_What to produce_: Of the material below, only the lines from the line containing "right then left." down to the line containing "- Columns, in" belong in the answer, written out exactly.

_Data segment_:

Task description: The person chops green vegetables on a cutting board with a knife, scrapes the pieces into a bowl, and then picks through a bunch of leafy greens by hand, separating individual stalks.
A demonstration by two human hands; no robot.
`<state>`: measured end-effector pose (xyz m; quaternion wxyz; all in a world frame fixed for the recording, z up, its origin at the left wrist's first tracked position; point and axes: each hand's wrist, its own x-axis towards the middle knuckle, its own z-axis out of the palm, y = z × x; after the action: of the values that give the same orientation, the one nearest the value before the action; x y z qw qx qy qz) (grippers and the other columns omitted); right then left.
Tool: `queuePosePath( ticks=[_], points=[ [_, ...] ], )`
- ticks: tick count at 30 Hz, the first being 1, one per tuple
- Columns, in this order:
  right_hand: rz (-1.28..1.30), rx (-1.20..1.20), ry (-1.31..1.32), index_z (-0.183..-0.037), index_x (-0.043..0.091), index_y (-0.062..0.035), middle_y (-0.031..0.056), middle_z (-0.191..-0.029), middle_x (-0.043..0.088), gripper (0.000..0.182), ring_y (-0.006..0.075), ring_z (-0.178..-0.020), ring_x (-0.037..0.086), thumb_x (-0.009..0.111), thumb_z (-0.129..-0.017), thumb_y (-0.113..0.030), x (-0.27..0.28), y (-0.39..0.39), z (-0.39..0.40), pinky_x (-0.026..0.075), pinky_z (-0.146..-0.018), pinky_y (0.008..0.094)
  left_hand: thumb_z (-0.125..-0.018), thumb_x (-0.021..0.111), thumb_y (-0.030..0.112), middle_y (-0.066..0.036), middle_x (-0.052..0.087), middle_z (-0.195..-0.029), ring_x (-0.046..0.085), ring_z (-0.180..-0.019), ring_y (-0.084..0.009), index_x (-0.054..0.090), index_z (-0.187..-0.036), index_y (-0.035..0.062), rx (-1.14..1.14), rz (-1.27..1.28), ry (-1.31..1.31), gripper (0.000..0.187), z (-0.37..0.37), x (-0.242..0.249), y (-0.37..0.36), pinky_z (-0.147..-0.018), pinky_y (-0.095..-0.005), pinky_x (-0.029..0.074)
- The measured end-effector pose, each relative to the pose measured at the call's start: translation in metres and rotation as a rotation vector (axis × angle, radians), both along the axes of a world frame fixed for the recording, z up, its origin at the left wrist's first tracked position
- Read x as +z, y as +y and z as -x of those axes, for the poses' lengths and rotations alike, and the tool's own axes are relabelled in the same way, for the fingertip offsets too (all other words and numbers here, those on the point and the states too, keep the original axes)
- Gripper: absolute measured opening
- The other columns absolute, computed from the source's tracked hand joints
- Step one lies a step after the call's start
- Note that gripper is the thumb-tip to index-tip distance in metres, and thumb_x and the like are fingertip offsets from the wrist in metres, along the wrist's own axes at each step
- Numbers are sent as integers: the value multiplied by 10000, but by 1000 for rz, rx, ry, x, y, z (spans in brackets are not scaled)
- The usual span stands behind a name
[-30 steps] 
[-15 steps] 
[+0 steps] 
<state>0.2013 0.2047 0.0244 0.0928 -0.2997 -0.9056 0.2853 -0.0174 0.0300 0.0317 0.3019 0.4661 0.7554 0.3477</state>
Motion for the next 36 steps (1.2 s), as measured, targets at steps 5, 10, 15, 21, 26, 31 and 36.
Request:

_Reply to the task_:
`<state>`: measured end-effector pose (xyz m; quaternion wxyz; all in a world frame fixed for the recording, z up, its origin at the left wrist's first tracked position; point and axes: each hand's wrist, its own x-axis towards the middle knuckle, its own z-axis out of the palm, y = z × x; after the action: of the values that give the same orientation, the one nearest the value before the action; x y z qw qx qy qz) (grippers and the other columns omitted); right then left.
Tool: `queuePosePath( ticks=[_], points=[ [_, ...] ], )`
- ticks: tick count at 30 Hz, the first being 1, one per tuple
- Columns, in this order:

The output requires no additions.